And is that even possible in a moment that feels more deeply divided than anything in our lifetimes?
I came to Washington to sit down with the Secretary of Transportation, Pete Buttigieg, someone who thinks a lot about how we are shaping now only the social fabric, but the actual infrastructure of America.
You're leading the Department of Transportation.
That's real infrastructure.
It's bridges.
It's tunnels.
It's airports.
It's roads.
That being said, what are the takeaways to build other types of kind of social infrastructure, in a sense more of that human connective tissue?
- Well, there's a very real relationship between how we connect to each other physically through transportation and how we connect to each other socially.
Even in an era where we are discovering remote and hybrid and virtual interaction, we're also seeing how important it can be to just be around each other or to literally walk the streets of one another's communities, to travel and understand through travel how other societies work.
One finding that I think is very powerful is when people get to know each other better, they tend to trust each other more, not less.

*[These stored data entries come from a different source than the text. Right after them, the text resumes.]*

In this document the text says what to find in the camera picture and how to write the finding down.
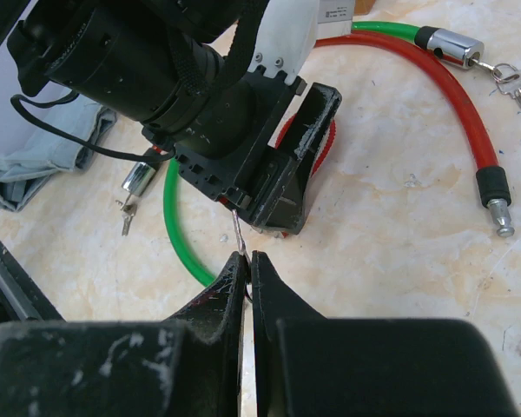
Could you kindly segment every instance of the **table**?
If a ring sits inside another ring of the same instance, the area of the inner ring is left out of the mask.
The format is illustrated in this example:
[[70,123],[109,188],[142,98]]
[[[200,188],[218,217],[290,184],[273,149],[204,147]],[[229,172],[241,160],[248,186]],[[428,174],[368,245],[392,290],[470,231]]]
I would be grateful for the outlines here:
[[[487,45],[485,59],[521,68],[521,0],[379,0],[370,20],[445,27]],[[231,33],[216,48],[227,50]],[[465,134],[429,79],[382,50],[315,50],[303,70],[344,97],[333,150],[308,191],[310,215],[285,240],[244,228],[286,283],[335,317],[453,317],[484,334],[521,409],[521,114],[478,69],[452,69],[476,103],[512,186],[517,229],[496,237],[478,203]],[[292,106],[289,115],[293,114]],[[105,146],[141,153],[140,126],[121,118]],[[71,321],[160,320],[201,286],[179,263],[162,219],[165,169],[140,202],[129,236],[115,199],[132,162],[97,157],[57,175],[20,214],[0,213],[0,239]],[[184,230],[211,271],[235,250],[230,214],[181,185]],[[247,311],[243,415],[255,415]]]

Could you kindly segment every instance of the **gray wall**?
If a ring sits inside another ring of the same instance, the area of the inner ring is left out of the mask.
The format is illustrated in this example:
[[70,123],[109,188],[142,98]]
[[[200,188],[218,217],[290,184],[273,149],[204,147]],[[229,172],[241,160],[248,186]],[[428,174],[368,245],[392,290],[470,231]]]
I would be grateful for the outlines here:
[[[25,15],[35,3],[36,0],[31,2]],[[61,86],[49,83],[37,97],[37,101],[56,100],[62,89]],[[17,67],[4,42],[0,48],[0,154],[9,154],[20,149],[36,130],[11,108],[10,97],[20,92],[21,89],[17,82]],[[48,110],[32,108],[30,111],[42,118]]]

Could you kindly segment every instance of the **black end cap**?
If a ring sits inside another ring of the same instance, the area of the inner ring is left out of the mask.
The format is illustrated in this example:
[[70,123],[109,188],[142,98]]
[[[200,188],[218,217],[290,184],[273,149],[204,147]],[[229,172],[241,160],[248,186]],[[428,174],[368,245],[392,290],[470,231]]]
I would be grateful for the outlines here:
[[488,208],[490,200],[502,198],[511,204],[510,186],[502,167],[486,167],[477,171],[478,191],[480,201]]
[[423,26],[415,35],[415,44],[420,47],[422,50],[426,50],[428,46],[428,41],[434,35],[434,32],[440,28],[433,28],[432,26]]

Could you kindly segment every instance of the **bolt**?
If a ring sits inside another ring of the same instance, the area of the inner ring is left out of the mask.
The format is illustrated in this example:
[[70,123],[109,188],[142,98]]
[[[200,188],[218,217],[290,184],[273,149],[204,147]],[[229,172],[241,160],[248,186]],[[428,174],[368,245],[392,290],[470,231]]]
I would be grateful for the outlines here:
[[498,236],[510,237],[515,233],[515,229],[511,226],[510,211],[507,208],[507,201],[503,198],[495,198],[488,202],[488,209],[492,216],[492,220],[498,226]]

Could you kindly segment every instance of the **cloth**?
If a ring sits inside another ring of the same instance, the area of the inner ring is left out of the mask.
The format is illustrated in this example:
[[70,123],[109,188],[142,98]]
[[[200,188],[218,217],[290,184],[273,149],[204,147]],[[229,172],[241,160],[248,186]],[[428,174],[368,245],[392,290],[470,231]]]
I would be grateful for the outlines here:
[[[84,96],[50,109],[44,121],[87,142],[100,143],[117,120],[113,110]],[[84,171],[94,152],[42,129],[23,149],[0,155],[0,208],[18,212],[57,172]]]

- It's 30 years from now, and you're talking to your children about this era, this moment in human history.
How do you describe it?
- Well, I'm gonna tell them that this was a moment when a lot of changes happened in our society, certainly in transportation, and those changes led to their lives getting better.
I think that we need to be in a season of building, not just because we have a backlog and there's a bunch of stuff we should have been doing the whole time, but because the projects that are ahead in this century, the big, shared national and human projects, like confronting climate change, staying a step ahead of the next pandemic, preventing nuclear conflict, will require levels of cooperation that, in turn, require a lot of good infrastructure.

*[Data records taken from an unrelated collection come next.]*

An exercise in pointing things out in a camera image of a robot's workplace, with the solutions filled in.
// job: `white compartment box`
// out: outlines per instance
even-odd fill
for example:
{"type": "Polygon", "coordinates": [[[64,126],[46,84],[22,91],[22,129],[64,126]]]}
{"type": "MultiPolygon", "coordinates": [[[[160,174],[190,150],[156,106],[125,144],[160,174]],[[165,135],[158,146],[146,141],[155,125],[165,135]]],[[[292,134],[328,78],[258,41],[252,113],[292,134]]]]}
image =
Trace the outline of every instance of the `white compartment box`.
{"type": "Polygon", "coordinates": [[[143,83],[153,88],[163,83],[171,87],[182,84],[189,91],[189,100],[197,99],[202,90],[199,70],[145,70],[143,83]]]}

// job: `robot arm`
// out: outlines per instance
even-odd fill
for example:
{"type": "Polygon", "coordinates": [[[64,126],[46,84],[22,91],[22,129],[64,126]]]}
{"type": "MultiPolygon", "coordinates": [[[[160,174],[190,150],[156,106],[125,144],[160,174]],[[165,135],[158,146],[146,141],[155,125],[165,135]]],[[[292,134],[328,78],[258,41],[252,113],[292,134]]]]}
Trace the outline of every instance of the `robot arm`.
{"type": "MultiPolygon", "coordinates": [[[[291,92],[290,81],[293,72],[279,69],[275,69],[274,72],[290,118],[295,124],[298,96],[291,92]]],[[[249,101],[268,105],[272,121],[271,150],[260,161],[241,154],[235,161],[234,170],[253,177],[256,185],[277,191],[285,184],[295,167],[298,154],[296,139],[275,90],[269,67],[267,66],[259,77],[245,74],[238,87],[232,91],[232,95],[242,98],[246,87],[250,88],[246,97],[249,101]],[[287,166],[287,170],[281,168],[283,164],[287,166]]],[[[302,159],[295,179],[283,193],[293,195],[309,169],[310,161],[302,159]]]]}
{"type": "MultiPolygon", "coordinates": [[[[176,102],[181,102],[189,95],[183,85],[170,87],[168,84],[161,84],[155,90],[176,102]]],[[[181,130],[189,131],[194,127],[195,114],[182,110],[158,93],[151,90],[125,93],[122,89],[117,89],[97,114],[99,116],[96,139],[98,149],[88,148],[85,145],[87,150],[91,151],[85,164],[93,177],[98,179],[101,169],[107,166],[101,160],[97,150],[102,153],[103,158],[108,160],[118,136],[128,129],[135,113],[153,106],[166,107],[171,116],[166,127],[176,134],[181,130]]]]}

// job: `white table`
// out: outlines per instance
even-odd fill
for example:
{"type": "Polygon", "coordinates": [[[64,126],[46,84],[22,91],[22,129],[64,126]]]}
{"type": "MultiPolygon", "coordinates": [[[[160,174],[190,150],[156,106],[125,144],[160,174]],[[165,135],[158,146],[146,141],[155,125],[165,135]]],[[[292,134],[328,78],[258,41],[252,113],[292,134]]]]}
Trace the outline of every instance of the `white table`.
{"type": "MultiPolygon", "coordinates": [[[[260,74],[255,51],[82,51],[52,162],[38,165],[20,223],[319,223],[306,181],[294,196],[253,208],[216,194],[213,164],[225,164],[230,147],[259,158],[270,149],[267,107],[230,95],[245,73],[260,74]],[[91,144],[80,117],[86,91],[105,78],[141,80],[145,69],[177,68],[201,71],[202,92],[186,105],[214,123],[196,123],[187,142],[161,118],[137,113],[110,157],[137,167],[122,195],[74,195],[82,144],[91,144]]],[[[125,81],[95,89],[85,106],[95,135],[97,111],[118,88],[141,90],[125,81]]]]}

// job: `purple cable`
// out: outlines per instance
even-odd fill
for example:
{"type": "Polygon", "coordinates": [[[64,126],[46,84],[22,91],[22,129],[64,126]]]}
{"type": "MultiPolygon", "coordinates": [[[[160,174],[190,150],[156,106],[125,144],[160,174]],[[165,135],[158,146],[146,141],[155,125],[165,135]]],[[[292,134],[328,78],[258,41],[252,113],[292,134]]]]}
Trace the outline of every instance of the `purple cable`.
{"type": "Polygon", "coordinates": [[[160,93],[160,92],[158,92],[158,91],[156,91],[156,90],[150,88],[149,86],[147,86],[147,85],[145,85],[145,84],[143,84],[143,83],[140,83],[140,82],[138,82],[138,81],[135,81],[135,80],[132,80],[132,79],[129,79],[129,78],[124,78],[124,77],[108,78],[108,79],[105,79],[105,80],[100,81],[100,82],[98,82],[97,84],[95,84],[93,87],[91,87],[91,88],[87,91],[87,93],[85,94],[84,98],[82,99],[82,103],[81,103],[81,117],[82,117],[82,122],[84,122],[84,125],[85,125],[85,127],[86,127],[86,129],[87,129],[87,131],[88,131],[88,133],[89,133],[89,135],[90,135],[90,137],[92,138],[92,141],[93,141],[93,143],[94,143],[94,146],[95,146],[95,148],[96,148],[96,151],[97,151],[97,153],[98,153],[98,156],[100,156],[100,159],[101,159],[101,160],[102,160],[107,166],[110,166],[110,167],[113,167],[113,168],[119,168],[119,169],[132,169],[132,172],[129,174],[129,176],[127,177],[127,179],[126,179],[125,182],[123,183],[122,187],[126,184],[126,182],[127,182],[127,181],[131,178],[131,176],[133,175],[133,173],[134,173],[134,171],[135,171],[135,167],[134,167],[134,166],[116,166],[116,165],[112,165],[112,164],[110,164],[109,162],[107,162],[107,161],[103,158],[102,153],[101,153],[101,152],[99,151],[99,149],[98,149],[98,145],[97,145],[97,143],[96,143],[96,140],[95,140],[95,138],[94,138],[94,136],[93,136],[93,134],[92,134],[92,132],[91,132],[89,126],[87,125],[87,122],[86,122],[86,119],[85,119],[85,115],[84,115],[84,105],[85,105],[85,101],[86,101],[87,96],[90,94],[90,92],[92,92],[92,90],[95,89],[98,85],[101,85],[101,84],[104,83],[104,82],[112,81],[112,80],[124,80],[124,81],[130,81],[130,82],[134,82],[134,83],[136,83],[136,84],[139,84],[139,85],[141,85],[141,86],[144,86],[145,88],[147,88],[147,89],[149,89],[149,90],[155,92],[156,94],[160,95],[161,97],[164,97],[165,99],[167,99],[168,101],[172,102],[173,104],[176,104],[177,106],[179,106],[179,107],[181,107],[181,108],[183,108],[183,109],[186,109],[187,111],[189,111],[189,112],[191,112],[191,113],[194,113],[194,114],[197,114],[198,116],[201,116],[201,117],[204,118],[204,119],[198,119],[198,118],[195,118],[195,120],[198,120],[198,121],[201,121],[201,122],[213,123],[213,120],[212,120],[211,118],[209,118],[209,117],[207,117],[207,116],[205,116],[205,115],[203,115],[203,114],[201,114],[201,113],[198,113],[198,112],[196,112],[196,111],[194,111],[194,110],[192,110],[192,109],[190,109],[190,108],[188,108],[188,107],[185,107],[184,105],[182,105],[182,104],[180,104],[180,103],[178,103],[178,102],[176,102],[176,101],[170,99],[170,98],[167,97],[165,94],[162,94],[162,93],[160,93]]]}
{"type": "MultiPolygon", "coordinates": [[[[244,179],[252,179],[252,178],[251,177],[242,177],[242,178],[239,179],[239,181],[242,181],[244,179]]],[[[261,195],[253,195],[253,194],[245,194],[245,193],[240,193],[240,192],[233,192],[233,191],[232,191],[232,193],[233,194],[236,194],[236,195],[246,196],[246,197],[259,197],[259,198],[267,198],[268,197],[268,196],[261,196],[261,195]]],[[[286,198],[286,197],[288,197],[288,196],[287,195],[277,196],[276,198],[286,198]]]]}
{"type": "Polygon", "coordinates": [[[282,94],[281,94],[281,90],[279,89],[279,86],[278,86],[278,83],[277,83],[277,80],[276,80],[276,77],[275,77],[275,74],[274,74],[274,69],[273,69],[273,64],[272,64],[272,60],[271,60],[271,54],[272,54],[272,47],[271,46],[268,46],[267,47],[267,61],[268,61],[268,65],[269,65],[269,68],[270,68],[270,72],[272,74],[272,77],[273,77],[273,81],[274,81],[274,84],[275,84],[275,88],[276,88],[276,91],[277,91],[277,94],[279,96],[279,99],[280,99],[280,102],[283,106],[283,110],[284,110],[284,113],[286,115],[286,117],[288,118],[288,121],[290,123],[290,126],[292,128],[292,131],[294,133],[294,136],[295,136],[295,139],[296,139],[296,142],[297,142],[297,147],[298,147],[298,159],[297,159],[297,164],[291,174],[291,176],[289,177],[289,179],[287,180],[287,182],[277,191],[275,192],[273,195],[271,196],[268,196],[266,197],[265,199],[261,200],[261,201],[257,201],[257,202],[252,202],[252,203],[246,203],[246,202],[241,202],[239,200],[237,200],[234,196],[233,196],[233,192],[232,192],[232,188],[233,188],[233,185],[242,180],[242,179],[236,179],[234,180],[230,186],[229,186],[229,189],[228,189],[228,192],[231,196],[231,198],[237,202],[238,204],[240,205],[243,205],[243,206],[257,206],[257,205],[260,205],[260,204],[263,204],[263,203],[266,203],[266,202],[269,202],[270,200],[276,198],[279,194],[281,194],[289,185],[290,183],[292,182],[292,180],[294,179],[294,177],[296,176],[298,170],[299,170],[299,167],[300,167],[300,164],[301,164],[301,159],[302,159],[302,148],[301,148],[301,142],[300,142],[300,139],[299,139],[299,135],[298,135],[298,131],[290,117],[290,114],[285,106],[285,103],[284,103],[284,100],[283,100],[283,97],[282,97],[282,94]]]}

- Are we able to rebuild to that kind of golden era of community that we once had?
- Yeah, I believe we can, and I believe we must.

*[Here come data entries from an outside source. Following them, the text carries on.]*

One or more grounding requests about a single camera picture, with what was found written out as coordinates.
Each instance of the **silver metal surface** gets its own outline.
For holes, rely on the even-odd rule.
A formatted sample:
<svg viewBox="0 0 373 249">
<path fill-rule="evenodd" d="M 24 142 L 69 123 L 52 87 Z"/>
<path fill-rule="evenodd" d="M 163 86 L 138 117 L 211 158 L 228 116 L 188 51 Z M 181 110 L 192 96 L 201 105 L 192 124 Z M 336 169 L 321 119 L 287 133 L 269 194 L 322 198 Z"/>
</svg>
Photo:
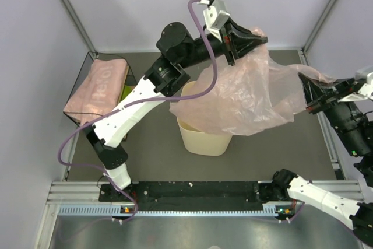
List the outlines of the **silver metal surface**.
<svg viewBox="0 0 373 249">
<path fill-rule="evenodd" d="M 216 20 L 212 24 L 212 27 L 220 30 L 229 19 L 230 14 L 227 12 L 226 4 L 222 0 L 214 0 L 211 6 L 215 8 L 217 14 Z"/>
<path fill-rule="evenodd" d="M 337 155 L 337 149 L 334 144 L 334 140 L 332 138 L 332 133 L 331 133 L 331 127 L 329 124 L 328 119 L 326 118 L 325 114 L 323 112 L 317 114 L 317 117 L 320 122 L 321 126 L 321 132 L 322 135 L 324 136 L 324 140 L 326 143 L 326 148 L 328 150 L 329 156 L 331 160 L 338 160 L 338 155 Z"/>
<path fill-rule="evenodd" d="M 330 15 L 330 12 L 332 11 L 332 9 L 335 6 L 337 1 L 338 0 L 329 0 L 328 4 L 326 5 L 324 11 L 322 12 L 320 18 L 316 22 L 316 25 L 315 25 L 314 29 L 312 30 L 311 34 L 309 35 L 309 37 L 308 37 L 308 39 L 305 43 L 305 46 L 304 46 L 303 50 L 306 53 L 309 51 L 309 49 L 313 45 L 315 39 L 317 38 L 317 35 L 320 32 L 320 29 L 322 28 L 323 24 L 325 23 L 325 20 Z"/>
<path fill-rule="evenodd" d="M 101 184 L 97 185 L 95 182 L 53 182 L 47 204 L 110 204 L 98 201 Z"/>
<path fill-rule="evenodd" d="M 308 65 L 308 61 L 303 53 L 303 50 L 297 50 L 298 51 L 298 56 L 299 56 L 299 60 L 301 62 L 302 65 Z"/>
<path fill-rule="evenodd" d="M 122 226 L 109 220 L 98 222 L 65 244 L 56 237 L 60 227 L 68 239 L 95 219 L 59 217 L 50 249 L 361 248 L 337 220 L 311 206 L 306 206 L 291 224 L 278 224 L 274 218 L 138 217 Z"/>
<path fill-rule="evenodd" d="M 332 160 L 332 166 L 333 166 L 334 171 L 340 170 L 340 166 L 337 160 Z"/>
<path fill-rule="evenodd" d="M 79 20 L 79 18 L 77 16 L 73 6 L 71 5 L 70 1 L 69 0 L 61 0 L 61 2 L 62 2 L 62 5 L 65 7 L 68 15 L 70 16 L 70 19 L 73 21 L 76 29 L 78 30 L 80 36 L 83 39 L 83 41 L 86 43 L 88 49 L 91 52 L 96 52 L 91 39 L 89 39 L 89 36 L 88 36 L 85 28 L 83 27 L 82 22 Z"/>
</svg>

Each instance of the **cream wastebasket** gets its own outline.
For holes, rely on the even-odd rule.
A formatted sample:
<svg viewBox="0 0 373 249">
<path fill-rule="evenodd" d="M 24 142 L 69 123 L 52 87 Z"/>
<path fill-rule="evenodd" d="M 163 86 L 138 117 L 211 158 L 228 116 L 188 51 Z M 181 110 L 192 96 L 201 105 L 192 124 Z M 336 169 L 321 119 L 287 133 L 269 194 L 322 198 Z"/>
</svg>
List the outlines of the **cream wastebasket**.
<svg viewBox="0 0 373 249">
<path fill-rule="evenodd" d="M 190 89 L 194 83 L 194 81 L 187 83 L 182 88 L 181 96 L 187 96 L 188 89 Z M 177 123 L 185 148 L 194 154 L 220 156 L 227 150 L 228 144 L 232 139 L 232 135 L 215 135 L 200 132 L 179 118 L 177 119 Z"/>
</svg>

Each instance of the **pink plastic bag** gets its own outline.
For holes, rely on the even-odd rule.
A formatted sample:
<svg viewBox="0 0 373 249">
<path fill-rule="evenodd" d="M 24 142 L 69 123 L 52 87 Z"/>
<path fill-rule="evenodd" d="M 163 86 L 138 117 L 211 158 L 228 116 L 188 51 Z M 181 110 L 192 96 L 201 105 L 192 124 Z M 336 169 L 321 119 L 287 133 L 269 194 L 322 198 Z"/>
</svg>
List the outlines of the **pink plastic bag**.
<svg viewBox="0 0 373 249">
<path fill-rule="evenodd" d="M 306 107 L 298 73 L 325 83 L 335 80 L 309 66 L 279 65 L 270 58 L 265 45 L 238 59 L 234 66 L 229 66 L 224 56 L 216 61 L 218 78 L 211 92 L 170 104 L 170 111 L 179 119 L 210 134 L 252 135 L 293 122 L 294 114 Z M 189 93 L 205 90 L 212 77 L 210 66 Z"/>
<path fill-rule="evenodd" d="M 124 86 L 126 68 L 127 62 L 124 59 L 110 61 L 95 59 L 87 78 L 69 99 L 64 112 L 81 124 L 109 113 L 118 104 Z"/>
</svg>

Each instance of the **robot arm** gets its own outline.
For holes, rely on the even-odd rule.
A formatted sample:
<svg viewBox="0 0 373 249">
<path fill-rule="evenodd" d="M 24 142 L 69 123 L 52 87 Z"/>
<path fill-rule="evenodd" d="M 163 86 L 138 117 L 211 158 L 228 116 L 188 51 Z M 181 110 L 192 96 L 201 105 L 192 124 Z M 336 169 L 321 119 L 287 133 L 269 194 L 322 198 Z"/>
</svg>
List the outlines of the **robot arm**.
<svg viewBox="0 0 373 249">
<path fill-rule="evenodd" d="M 326 85 L 299 75 L 306 94 L 307 111 L 324 112 L 350 156 L 363 159 L 354 166 L 373 187 L 373 121 L 355 101 L 373 100 L 373 66 L 357 71 L 355 78 Z"/>
<path fill-rule="evenodd" d="M 297 199 L 333 216 L 352 230 L 358 239 L 373 246 L 372 203 L 337 196 L 285 169 L 274 174 L 272 191 L 279 194 L 280 199 Z"/>
<path fill-rule="evenodd" d="M 205 28 L 215 57 L 225 55 L 230 65 L 256 46 L 268 41 L 267 37 L 252 34 L 236 24 L 221 0 L 200 0 L 207 5 L 203 12 Z M 128 158 L 120 143 L 128 131 L 150 110 L 164 101 L 148 101 L 126 107 L 127 104 L 176 94 L 190 76 L 184 68 L 208 60 L 209 53 L 202 38 L 193 39 L 182 23 L 170 23 L 157 42 L 161 56 L 145 72 L 134 90 L 114 110 L 116 114 L 97 121 L 85 130 L 87 138 L 103 162 L 108 175 L 121 189 L 131 183 L 125 161 Z"/>
</svg>

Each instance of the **translucent plastic bag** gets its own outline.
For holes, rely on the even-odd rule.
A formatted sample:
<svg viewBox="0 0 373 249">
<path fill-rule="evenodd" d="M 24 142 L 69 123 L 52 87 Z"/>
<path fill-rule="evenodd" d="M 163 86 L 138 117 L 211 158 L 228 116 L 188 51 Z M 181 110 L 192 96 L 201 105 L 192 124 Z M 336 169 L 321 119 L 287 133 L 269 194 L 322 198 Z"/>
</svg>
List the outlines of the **translucent plastic bag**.
<svg viewBox="0 0 373 249">
<path fill-rule="evenodd" d="M 298 73 L 325 83 L 335 80 L 309 66 L 279 65 L 270 58 L 265 45 L 236 60 L 234 66 L 229 66 L 224 56 L 216 61 L 218 78 L 211 92 L 170 104 L 170 111 L 179 119 L 210 134 L 252 135 L 293 122 L 294 114 L 306 107 Z M 189 94 L 205 90 L 212 77 L 210 66 Z"/>
</svg>

This is not just important because of some vague and romantic conception of neighborhoods and communities.
It's also got life-and-death consequences.
There's evidence, for example, that the survivability of tornadoes, all other things being equal, goes up in neighborhoods or communities where neighbors know each other.
So a simple principle or test, whether you're designing a suburban subdivision or a dense city block, would be, does this design encourage or discourage people from knowing who their neighbors are?
I really believe in so many of these dimensions-- political, social, even technological-- our salvation will come from the local.
And we need processes that empower local decision making.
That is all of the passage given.